====== Available data ======

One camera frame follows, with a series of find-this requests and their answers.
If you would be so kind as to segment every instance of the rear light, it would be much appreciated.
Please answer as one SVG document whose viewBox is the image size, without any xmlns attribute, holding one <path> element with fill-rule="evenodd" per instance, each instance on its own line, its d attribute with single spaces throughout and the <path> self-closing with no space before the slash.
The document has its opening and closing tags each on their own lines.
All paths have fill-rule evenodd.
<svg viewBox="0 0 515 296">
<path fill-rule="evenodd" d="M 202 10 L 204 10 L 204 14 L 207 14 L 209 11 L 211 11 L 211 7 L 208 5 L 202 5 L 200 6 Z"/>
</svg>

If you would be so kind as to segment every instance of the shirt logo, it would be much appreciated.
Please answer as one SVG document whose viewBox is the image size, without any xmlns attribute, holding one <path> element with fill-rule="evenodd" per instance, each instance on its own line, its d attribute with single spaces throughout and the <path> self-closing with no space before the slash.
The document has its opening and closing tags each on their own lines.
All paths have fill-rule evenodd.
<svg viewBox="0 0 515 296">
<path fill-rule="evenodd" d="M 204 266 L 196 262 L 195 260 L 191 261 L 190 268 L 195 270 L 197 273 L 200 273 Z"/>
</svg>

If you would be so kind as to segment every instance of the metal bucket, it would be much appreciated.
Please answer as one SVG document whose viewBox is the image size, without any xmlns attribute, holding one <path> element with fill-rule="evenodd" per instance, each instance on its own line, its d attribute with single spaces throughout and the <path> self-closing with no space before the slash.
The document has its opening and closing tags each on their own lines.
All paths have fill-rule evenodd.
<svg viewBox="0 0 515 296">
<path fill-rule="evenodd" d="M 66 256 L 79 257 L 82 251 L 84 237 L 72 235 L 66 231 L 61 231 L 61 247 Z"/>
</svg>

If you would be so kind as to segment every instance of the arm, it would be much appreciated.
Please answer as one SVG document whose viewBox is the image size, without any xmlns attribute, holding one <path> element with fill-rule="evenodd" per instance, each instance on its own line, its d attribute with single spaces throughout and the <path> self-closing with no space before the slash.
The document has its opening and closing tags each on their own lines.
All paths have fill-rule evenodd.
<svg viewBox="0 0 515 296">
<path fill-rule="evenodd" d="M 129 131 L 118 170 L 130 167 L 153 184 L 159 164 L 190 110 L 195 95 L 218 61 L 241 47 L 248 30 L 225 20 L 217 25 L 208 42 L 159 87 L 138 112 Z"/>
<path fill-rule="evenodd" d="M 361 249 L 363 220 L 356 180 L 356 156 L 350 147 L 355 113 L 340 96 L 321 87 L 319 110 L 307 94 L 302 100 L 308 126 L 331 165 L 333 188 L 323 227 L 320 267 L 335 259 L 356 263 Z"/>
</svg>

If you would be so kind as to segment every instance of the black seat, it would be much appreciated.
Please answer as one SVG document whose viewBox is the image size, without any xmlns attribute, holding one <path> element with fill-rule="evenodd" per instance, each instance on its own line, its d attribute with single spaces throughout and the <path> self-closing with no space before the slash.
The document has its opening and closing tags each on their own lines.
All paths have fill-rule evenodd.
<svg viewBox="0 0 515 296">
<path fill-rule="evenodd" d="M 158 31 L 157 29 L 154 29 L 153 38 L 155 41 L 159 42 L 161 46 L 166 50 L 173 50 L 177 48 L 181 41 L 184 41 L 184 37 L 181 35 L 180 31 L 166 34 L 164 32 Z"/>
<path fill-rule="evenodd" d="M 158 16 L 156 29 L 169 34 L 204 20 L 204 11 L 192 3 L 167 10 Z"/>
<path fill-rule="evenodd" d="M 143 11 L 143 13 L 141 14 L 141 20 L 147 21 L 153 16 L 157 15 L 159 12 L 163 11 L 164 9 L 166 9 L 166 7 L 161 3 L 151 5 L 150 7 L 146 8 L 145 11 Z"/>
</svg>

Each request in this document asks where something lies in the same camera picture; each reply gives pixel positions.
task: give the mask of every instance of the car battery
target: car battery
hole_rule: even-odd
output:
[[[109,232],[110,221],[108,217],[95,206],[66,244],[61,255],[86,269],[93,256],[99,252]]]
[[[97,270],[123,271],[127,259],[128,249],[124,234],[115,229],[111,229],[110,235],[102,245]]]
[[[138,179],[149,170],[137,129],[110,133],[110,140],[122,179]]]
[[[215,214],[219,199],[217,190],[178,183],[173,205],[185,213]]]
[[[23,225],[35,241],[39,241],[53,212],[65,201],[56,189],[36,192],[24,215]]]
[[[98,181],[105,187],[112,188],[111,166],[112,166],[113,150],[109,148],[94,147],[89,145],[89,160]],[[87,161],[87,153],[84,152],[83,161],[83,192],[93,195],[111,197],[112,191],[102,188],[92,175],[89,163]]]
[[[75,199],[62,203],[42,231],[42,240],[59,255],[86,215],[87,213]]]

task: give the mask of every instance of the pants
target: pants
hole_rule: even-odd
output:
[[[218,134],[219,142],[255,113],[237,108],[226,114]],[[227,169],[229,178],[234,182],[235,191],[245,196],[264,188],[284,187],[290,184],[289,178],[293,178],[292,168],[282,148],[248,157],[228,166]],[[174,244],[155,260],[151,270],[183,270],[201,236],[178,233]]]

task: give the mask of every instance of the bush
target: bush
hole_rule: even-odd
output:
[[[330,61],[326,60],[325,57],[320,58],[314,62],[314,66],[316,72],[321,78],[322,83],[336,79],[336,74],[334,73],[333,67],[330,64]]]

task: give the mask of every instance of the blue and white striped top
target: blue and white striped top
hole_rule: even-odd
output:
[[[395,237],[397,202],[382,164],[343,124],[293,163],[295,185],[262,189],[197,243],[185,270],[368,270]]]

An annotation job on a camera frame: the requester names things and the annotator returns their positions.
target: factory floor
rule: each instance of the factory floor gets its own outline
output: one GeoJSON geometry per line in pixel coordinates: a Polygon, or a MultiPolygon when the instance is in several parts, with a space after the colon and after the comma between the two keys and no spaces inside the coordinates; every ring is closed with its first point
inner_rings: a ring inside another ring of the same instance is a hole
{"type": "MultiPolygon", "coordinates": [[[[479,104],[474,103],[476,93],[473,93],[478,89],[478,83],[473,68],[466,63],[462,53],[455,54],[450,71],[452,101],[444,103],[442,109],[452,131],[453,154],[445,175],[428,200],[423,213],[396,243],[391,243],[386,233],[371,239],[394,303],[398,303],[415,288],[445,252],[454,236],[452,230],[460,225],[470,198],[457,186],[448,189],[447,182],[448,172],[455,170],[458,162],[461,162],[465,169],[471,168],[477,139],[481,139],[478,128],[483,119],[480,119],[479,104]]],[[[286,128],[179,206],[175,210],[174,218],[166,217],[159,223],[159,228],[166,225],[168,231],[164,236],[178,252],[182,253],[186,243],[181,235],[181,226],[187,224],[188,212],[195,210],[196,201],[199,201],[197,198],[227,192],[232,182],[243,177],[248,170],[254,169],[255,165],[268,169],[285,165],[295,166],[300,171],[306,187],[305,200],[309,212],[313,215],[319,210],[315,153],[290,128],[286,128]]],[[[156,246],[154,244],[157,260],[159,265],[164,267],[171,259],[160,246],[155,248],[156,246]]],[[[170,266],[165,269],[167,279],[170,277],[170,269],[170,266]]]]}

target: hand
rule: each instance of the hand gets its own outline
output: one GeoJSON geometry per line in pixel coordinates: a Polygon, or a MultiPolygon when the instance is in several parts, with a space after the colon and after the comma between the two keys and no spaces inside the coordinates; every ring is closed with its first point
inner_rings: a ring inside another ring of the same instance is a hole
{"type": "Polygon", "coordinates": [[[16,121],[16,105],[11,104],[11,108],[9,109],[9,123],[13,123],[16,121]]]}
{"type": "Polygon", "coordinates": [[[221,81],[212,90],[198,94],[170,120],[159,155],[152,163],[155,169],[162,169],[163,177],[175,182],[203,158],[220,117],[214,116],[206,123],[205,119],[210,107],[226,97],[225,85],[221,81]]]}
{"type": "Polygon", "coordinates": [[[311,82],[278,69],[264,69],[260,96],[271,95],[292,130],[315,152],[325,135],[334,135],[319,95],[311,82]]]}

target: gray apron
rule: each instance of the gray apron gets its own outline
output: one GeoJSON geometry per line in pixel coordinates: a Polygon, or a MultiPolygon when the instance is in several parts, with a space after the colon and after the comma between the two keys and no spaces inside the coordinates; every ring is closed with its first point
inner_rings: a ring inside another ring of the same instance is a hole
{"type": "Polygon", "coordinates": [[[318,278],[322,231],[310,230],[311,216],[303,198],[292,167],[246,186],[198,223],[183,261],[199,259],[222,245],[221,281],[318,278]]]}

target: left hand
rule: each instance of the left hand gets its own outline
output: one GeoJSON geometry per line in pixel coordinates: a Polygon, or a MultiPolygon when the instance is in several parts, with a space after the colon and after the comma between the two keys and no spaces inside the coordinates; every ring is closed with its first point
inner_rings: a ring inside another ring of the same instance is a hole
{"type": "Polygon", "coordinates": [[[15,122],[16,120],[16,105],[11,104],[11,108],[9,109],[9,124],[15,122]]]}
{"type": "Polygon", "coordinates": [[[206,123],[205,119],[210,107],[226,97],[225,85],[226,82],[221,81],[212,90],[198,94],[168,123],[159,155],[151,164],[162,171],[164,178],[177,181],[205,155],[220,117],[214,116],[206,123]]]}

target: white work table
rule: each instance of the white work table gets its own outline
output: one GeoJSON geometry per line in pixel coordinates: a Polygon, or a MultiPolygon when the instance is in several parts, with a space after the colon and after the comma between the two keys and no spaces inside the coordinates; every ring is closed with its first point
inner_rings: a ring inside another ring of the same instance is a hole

======

**Problem details**
The total, and nothing more: how many lines in the entries contain "target"?

**Task result**
9